● Your objective
Lines in the listing under this task are to be copied exactly.

● Data for this exercise
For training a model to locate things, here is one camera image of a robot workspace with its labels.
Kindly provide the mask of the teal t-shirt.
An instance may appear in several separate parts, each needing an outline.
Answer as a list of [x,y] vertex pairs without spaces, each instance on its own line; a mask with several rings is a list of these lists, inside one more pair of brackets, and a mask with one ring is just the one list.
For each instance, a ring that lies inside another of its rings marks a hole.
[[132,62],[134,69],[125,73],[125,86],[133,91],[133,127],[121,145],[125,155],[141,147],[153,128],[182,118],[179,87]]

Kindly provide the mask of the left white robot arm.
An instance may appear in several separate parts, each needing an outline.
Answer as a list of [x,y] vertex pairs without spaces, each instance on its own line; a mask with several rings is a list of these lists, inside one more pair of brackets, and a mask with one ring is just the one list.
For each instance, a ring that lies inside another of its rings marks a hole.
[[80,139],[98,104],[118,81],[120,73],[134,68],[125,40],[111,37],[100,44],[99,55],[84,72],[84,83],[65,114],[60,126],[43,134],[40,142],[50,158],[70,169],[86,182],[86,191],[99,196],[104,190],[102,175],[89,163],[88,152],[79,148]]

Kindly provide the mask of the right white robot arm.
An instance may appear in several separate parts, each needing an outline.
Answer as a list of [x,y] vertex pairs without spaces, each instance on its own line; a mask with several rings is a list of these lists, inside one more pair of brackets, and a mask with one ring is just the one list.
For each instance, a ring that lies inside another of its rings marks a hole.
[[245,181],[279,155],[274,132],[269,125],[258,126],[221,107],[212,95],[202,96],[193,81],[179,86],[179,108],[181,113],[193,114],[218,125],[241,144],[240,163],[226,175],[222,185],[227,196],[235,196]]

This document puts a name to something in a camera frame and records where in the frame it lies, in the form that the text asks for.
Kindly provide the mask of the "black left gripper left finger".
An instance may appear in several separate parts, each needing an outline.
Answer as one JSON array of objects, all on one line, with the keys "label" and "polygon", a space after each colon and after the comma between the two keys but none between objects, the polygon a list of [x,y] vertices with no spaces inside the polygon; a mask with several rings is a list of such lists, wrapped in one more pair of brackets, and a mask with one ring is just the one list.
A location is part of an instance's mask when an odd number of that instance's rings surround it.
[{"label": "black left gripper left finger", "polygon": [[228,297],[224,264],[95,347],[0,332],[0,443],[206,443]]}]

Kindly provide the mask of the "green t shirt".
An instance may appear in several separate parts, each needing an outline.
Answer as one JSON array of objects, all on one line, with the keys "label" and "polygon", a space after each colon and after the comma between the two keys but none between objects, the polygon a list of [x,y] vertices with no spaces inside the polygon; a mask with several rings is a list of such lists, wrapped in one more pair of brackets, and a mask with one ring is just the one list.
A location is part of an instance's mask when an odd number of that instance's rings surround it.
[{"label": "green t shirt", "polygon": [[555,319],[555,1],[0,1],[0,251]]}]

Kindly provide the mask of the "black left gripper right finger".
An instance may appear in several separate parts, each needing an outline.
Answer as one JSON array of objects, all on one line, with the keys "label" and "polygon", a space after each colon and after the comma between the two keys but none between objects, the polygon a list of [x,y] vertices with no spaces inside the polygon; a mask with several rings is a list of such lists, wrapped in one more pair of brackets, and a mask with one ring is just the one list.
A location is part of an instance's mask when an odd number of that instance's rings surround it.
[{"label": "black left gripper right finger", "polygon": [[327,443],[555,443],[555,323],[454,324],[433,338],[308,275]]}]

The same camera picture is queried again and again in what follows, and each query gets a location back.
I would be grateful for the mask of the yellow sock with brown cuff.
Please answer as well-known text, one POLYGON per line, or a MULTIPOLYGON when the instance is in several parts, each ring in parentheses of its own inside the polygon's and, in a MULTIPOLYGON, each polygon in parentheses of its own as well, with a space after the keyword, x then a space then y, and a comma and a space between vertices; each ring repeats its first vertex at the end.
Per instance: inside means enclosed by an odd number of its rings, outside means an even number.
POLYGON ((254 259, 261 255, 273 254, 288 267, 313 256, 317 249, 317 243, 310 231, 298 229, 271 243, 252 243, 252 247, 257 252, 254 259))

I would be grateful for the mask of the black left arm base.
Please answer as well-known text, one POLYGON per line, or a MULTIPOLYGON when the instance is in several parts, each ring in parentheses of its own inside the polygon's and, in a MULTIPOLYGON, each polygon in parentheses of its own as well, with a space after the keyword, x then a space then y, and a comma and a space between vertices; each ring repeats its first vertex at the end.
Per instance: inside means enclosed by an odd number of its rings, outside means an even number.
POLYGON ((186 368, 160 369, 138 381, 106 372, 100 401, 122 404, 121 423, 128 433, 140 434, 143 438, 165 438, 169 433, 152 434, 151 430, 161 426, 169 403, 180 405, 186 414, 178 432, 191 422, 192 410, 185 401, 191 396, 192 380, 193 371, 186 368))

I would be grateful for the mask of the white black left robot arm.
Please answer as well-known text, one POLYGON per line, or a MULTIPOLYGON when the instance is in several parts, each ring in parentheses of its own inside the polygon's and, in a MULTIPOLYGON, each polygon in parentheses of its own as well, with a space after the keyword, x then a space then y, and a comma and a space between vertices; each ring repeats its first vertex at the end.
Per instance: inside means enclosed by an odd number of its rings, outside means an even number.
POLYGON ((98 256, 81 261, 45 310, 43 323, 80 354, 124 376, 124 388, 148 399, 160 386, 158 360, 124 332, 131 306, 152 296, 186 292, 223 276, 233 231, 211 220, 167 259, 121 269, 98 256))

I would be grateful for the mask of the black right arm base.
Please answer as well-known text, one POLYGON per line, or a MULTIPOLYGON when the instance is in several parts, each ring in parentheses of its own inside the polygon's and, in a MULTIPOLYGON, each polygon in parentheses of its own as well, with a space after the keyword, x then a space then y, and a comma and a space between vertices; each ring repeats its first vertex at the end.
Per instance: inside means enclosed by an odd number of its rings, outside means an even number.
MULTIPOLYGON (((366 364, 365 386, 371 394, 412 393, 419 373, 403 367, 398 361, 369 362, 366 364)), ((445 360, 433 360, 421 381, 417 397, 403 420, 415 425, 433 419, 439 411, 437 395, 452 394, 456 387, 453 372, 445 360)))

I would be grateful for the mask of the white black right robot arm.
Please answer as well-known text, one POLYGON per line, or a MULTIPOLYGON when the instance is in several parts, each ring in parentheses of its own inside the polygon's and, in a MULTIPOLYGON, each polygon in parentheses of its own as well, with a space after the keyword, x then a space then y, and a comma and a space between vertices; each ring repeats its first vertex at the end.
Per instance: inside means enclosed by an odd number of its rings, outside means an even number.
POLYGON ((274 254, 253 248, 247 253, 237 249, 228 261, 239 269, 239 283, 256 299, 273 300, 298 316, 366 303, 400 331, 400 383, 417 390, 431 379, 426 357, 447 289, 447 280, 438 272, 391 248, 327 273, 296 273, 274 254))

● Expected answer
For training a model to locate things, here is one camera image of a robot workspace with its labels.
Kindly provide the mask of the teal t-shirt.
An instance may appear in several separate parts, each needing an outline.
Answer as a list of [x,y] vertex pairs without spaces, each instance on its own line; a mask with several rings is a list of these lists, inside one more pair of brackets, and a mask with one ring is just the one list.
For each instance, a ring that lies inside another of its rings marks a hole.
[[132,62],[134,69],[125,73],[125,86],[133,91],[133,127],[121,145],[125,155],[141,147],[153,128],[182,118],[179,87]]

Kindly provide the mask of the left white robot arm.
An instance may appear in several separate parts, each needing an outline.
Answer as a list of [x,y] vertex pairs without spaces, each instance on its own line; a mask with several rings is a list of these lists, inside one more pair of brackets, and a mask with one ring is just the one list.
For each instance, a ring that lies inside another of its rings marks a hole.
[[80,139],[98,104],[118,81],[120,73],[134,68],[125,40],[111,37],[100,44],[99,55],[84,72],[84,83],[65,114],[60,126],[43,134],[40,142],[50,158],[70,169],[86,182],[86,191],[99,196],[104,190],[102,175],[89,163],[88,152],[79,148]]

Kindly provide the mask of the right white robot arm.
An instance may appear in several separate parts, each needing an outline.
Answer as a list of [x,y] vertex pairs without spaces, each instance on its own line; a mask with several rings is a list of these lists, inside one more pair of brackets, and a mask with one ring is just the one list.
For each instance, a ring that lies inside another of its rings marks a hole.
[[245,181],[279,155],[274,132],[269,125],[258,126],[221,107],[212,95],[202,96],[193,81],[179,86],[179,108],[181,113],[193,114],[218,125],[241,144],[240,163],[226,175],[222,185],[227,196],[235,196]]

This document puts a name to something in a camera frame and records where in the frame it lies, in the form that the text asks for.
Kindly provide the mask of the "black left gripper left finger".
An instance may appear in several separate parts, each needing an outline.
Answer as one JSON array of objects, all on one line, with the keys "label" and "polygon", a space after each colon and after the comma between the two keys but none between objects, the polygon a list of [x,y] vertices with no spaces inside the polygon; a mask with several rings is a list of such lists, wrapped in one more pair of brackets, and a mask with one ring is just the one list.
A location is part of an instance's mask when an odd number of that instance's rings surround it.
[{"label": "black left gripper left finger", "polygon": [[228,297],[224,264],[95,347],[0,332],[0,443],[206,443]]}]

Kindly provide the mask of the "green t shirt".
An instance may appear in several separate parts, each needing an outline.
Answer as one JSON array of objects, all on one line, with the keys "label" and "polygon", a space after each colon and after the comma between the two keys but none between objects, the polygon a list of [x,y] vertices with no spaces inside the polygon; a mask with several rings is a list of such lists, wrapped in one more pair of brackets, and a mask with one ring is just the one list.
A location is part of an instance's mask when an odd number of that instance's rings surround it.
[{"label": "green t shirt", "polygon": [[555,319],[555,1],[0,1],[0,251]]}]

Kindly provide the mask of the "black left gripper right finger".
An instance may appear in several separate parts, each needing an outline.
Answer as one JSON array of objects, all on one line, with the keys "label" and "polygon", a space after each colon and after the comma between the two keys but none between objects, the polygon a list of [x,y] vertices with no spaces inside the polygon; a mask with several rings is a list of such lists, wrapped in one more pair of brackets, and a mask with one ring is just the one list.
A location is part of an instance's mask when an odd number of that instance's rings surround it.
[{"label": "black left gripper right finger", "polygon": [[327,443],[555,443],[555,323],[454,324],[433,338],[308,275]]}]

The same camera picture is queried again and again in what follows, and each query gets a location back.
I would be grateful for the mask of the yellow sock with brown cuff.
Please answer as well-known text, one POLYGON per line, or a MULTIPOLYGON when the instance is in several parts, each ring in parentheses of its own inside the polygon's and, in a MULTIPOLYGON, each polygon in parentheses of its own as well, with a space after the keyword, x then a space then y, and a comma and a space between vertices; each ring repeats its first vertex at the end.
Per instance: inside means enclosed by an odd number of its rings, outside means an even number.
POLYGON ((254 259, 261 255, 273 254, 288 267, 313 256, 317 249, 317 243, 310 231, 298 229, 271 243, 252 243, 252 247, 257 252, 254 259))

I would be grateful for the mask of the black left arm base.
Please answer as well-known text, one POLYGON per line, or a MULTIPOLYGON when the instance is in several parts, each ring in parentheses of its own inside the polygon's and, in a MULTIPOLYGON, each polygon in parentheses of its own as well, with a space after the keyword, x then a space then y, and a comma and a space between vertices; each ring repeats its first vertex at the end.
Per instance: inside means enclosed by an odd number of its rings, outside means an even number.
POLYGON ((186 368, 160 369, 138 381, 106 372, 100 401, 122 404, 121 423, 128 433, 140 434, 143 438, 165 438, 169 433, 152 434, 151 430, 161 426, 169 403, 180 405, 186 414, 178 432, 191 422, 192 410, 185 401, 191 396, 192 380, 193 371, 186 368))

I would be grateful for the mask of the white black left robot arm.
Please answer as well-known text, one POLYGON per line, or a MULTIPOLYGON when the instance is in several parts, each ring in parentheses of its own inside the polygon's and, in a MULTIPOLYGON, each polygon in parentheses of its own as well, with a space after the keyword, x then a space then y, and a comma and a space between vertices; each ring repeats its first vertex at the end.
Per instance: inside means enclosed by an odd number of its rings, outside means an even number.
POLYGON ((98 256, 81 261, 45 310, 43 323, 80 354, 124 376, 124 388, 148 399, 160 386, 158 360, 124 332, 131 306, 152 296, 186 292, 223 276, 233 231, 211 220, 167 259, 121 269, 98 256))

I would be grateful for the mask of the black right arm base.
Please answer as well-known text, one POLYGON per line, or a MULTIPOLYGON when the instance is in several parts, each ring in parentheses of its own inside the polygon's and, in a MULTIPOLYGON, each polygon in parentheses of its own as well, with a space after the keyword, x then a space then y, and a comma and a space between vertices; each ring repeats its first vertex at the end.
Per instance: inside means enclosed by an odd number of its rings, outside means an even number.
MULTIPOLYGON (((366 364, 365 386, 371 394, 412 393, 419 373, 403 367, 398 361, 369 362, 366 364)), ((445 360, 433 360, 421 381, 417 397, 403 420, 415 425, 433 419, 439 411, 437 395, 452 394, 456 387, 453 372, 445 360)))

I would be grateful for the mask of the white black right robot arm.
Please answer as well-known text, one POLYGON per line, or a MULTIPOLYGON when the instance is in several parts, each ring in parentheses of its own inside the polygon's and, in a MULTIPOLYGON, each polygon in parentheses of its own as well, with a space after the keyword, x then a space then y, and a comma and a space between vertices; each ring repeats its first vertex at the end.
Per instance: inside means enclosed by an odd number of its rings, outside means an even number.
POLYGON ((274 254, 253 248, 247 253, 237 249, 228 261, 239 269, 239 283, 256 299, 273 300, 298 316, 366 303, 400 331, 400 383, 417 390, 431 379, 426 357, 447 289, 447 280, 438 272, 391 248, 327 273, 296 273, 274 254))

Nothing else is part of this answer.